Christmas and the holidays are a time of giving and presents. So what better time to check the list of our ever-generous, oh-so-good friends the Democrats?
In Santa’s workshop this year, the Democrats in Congress have, let’s see: (1) attempted to raise entitlement spending by $179 billion; (2) tried to add $300 billion to the deficit over the next decade through 11,351 pork-barrel projects (such as the millions Hillary Clinton sought for a proposed museum to the Woodstock Nation on property owned by a billionaire Clinton donor); and (3) sought to add $98 billion in news taxes over the next 10 years.
That’s just for starters. There’s more.
Overall, and among their several brethren on the presidential campaign trail, they have elevated global warming as a more immediate and dire threat to freedom and happiness on the planet than the threat of global terror. Because they evidently can summon less hostility to islamofascism than to George Bush, they have sought to complicate and frustrate the American enterprise in Iraq.
Mustering the moxie to approve just one of a dozen appropriations bills for the fiscal year begun Oct. 1 — the defense appropriation bill — they stripped it of $96 billion for the troops in Iraq, saying the measure can wait until oh, some time next year. Proclaiming their support for the troops but insisting U.S. and allied forces could not prevail in Iraq, now, amid mounting indicators of success, they are doing their best to ensure allied defeat.
And so, public approval of Democratic congressional performance has plummeted to the lowest level in the history of polling — and to about half the level of public approval for the Republican president.
Up on the rooftop — or, rather, out on the campaign trail — the principal Democratic gift has been for the loping reindeer to position themselves to become raw venison.
John Edwards, screaming the loudest, has secured the most whacked-out position for his very own. Barack Obama is leading the field in Iowa and New Hampshire, perhaps with celebrity help. And Hillary Clinton, who couldn’t handle husband Bill, seems at a loss as to how to handle the double O’s — Obama and Oprah.
Even with Bill’s star power, Hillary’s gift (with the Iowa caucuses just two weeks away) may be this: Having peaked too soon, her character and her heavy negatives having caught up with her, she may be in decline. What a gift in this holiday season to her country and the world.

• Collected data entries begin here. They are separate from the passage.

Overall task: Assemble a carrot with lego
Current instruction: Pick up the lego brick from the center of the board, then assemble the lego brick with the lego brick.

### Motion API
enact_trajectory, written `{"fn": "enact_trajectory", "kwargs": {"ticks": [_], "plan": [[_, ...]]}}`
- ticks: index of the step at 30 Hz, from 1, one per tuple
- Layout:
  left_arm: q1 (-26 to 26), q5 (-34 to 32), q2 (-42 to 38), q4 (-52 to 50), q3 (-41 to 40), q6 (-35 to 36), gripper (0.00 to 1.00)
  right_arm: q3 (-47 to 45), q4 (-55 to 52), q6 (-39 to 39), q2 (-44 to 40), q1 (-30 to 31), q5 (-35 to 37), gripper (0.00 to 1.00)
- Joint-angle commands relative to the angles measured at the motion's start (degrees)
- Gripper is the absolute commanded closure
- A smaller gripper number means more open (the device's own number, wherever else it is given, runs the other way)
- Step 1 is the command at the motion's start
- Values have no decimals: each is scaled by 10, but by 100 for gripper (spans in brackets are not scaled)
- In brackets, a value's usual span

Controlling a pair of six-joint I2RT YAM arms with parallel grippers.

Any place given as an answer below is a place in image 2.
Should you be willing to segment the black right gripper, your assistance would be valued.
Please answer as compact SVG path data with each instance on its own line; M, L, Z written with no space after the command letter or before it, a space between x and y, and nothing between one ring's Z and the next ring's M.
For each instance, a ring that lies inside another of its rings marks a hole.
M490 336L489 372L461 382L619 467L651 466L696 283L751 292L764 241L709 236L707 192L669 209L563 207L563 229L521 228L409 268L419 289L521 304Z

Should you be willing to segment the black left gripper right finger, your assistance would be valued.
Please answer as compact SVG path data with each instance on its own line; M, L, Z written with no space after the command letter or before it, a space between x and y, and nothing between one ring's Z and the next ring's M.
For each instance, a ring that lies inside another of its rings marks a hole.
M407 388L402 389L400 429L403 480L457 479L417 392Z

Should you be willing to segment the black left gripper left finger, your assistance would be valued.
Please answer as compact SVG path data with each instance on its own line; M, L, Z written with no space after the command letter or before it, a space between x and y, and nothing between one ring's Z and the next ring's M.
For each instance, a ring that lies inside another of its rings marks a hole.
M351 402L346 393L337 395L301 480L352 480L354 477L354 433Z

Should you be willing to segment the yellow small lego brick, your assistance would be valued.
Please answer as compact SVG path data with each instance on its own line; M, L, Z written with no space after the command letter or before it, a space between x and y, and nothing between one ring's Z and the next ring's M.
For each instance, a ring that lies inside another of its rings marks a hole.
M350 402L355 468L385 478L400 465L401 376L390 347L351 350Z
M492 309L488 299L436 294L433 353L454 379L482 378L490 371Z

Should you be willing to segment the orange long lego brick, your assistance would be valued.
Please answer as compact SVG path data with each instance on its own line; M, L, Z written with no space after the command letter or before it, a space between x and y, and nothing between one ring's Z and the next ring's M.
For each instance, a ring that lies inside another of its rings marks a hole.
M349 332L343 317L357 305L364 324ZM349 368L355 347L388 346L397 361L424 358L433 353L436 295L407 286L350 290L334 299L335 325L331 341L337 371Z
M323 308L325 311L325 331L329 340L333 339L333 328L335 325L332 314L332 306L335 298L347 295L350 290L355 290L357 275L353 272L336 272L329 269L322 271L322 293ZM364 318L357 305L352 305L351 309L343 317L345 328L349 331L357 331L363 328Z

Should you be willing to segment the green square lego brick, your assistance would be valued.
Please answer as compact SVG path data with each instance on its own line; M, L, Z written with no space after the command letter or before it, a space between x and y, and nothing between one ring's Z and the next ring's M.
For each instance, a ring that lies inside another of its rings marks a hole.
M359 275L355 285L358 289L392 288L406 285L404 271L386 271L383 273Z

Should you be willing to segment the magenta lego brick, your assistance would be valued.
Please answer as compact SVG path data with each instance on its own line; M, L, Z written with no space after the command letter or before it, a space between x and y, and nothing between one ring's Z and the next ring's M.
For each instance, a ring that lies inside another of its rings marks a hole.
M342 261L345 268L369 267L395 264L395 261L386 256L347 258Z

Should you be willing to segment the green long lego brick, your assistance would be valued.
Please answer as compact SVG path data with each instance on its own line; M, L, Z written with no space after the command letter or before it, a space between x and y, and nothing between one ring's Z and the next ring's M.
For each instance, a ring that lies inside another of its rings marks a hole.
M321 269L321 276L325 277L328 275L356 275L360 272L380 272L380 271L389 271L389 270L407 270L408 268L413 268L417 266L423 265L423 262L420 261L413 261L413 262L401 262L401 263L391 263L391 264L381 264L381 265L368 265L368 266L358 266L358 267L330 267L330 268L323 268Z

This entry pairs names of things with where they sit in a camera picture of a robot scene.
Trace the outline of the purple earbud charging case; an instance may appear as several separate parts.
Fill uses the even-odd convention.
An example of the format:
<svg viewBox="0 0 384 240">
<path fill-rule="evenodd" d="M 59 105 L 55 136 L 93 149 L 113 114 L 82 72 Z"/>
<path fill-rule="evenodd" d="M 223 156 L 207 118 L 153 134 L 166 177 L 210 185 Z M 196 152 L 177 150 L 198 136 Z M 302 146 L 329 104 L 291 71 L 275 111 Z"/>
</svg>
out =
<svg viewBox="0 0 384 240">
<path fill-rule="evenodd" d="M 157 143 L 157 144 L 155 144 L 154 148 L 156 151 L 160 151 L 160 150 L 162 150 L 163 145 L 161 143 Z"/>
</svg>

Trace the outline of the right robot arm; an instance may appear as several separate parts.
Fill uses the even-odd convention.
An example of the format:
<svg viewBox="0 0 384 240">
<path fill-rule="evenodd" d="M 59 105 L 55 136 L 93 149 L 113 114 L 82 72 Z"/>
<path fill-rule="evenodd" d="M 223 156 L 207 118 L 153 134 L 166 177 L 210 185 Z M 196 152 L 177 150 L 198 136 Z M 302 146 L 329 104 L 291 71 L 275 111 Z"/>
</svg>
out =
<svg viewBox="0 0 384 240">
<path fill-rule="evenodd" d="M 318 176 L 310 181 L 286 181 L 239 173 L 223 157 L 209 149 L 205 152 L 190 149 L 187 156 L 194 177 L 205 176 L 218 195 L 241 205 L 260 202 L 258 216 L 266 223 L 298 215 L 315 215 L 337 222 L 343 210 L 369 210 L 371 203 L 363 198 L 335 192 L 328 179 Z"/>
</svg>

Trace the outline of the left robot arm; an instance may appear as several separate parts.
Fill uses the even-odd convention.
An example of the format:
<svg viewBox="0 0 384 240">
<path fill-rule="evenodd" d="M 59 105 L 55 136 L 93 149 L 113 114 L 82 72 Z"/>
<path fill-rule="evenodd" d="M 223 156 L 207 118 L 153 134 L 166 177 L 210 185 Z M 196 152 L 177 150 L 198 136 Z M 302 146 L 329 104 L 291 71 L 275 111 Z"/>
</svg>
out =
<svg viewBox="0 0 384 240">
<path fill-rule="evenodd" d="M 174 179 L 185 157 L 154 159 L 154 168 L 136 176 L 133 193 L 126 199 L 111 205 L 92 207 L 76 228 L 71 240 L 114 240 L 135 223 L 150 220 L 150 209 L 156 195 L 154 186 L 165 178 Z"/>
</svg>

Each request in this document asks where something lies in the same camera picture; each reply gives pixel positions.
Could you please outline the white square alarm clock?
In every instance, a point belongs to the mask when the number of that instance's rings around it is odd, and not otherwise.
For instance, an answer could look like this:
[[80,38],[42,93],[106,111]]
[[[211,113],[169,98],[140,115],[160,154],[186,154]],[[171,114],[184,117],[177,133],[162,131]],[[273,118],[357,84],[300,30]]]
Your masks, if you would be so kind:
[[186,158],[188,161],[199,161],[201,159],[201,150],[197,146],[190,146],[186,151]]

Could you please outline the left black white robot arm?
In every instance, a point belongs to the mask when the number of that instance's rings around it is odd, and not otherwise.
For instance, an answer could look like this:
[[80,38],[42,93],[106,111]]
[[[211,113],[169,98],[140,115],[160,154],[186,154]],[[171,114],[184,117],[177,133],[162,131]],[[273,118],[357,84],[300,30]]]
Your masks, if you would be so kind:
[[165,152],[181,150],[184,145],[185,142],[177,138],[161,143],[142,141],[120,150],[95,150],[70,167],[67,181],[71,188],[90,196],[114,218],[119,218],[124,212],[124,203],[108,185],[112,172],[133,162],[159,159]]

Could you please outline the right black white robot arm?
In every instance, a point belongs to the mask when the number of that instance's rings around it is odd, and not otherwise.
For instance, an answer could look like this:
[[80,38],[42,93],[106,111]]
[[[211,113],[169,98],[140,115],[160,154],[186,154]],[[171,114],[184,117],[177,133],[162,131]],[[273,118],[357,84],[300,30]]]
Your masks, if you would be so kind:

Her campaign performance has been abysmal: a committed leftist trying to stake out the middle ground, but her insincerity and calculation fully on display — as well as her true ideological colors, in e.g. initially favoring driver’s licenses for illegal immigrants.
Among Hillary Clinton’s principal problems:
(A) The difficulty of touting herself as a change agent while at the same time claiming consort “experience” during Bill’s presidential years. The consequence is to present at once as a representative of the status quo (the past, the ’90s, for heaven’s sake) and as someone with experience to lead the nation matching the backyard-tossing experience of Brett Favre’s wife to lead the Packers.
(B) Mounting public worry about the prospect of a dual Clinton presidency. Maybe with Bill campaigning for Hillary — making the case for her, warming up audiences, disparaging the Democratic male contenders for piling on a lady — the public is beginning to confront the distinctly disturbing prospect of eight more years of Hillary and Bill and their same old tricks.
Combine all that with her shameless claims of centrism, and can there be any wonder at the wobbly wheels on her campaign wagon?
It doesn’t mean those wheels will come off. Hillary still leads nationally, she has extensive resources, and she has Bill (though an asset, he may be equally part of her problem). But she is beginning to look something less than inevitable.
Obama might prove as tough to beat — and never mind that the Clintons’ former political Yoda, Dick Morris, terms him “a Jimmy Carter, running for president on his personal moral outlook, his background and making a virtue out of his limited knowledge of how American government works.”
The Republican presidential field excels. Practically any of the leaders is a more commendable prospect than anyone in the Democratic dovecote. With Hillary, early Republican leader Rudy Giuliani may be fizzling, as well. At long last John McCain could be surging, paralleling the Petraeus “surge” in Iraq. As former Sen. Phil Gramm notes, “Republican primary voters know John McCain is the only great man running for president.”
Soon enough, we’ll know that, too.
Yet at this holiday season, the Democrats have given two marvelous gifts — not frankincense nor myrrh, but collapse in Congress and Hillary Clinton in what may be a fast fade. The two developments couldn’t have meshed at a more appropriate time.
The primaries are about to begin; we’ll know the nominees by mid-February. It’s a wonderful life: The gifts of Hillary and her fellow Democrats mean no one should rule out a Republican successor to George Bush just yet.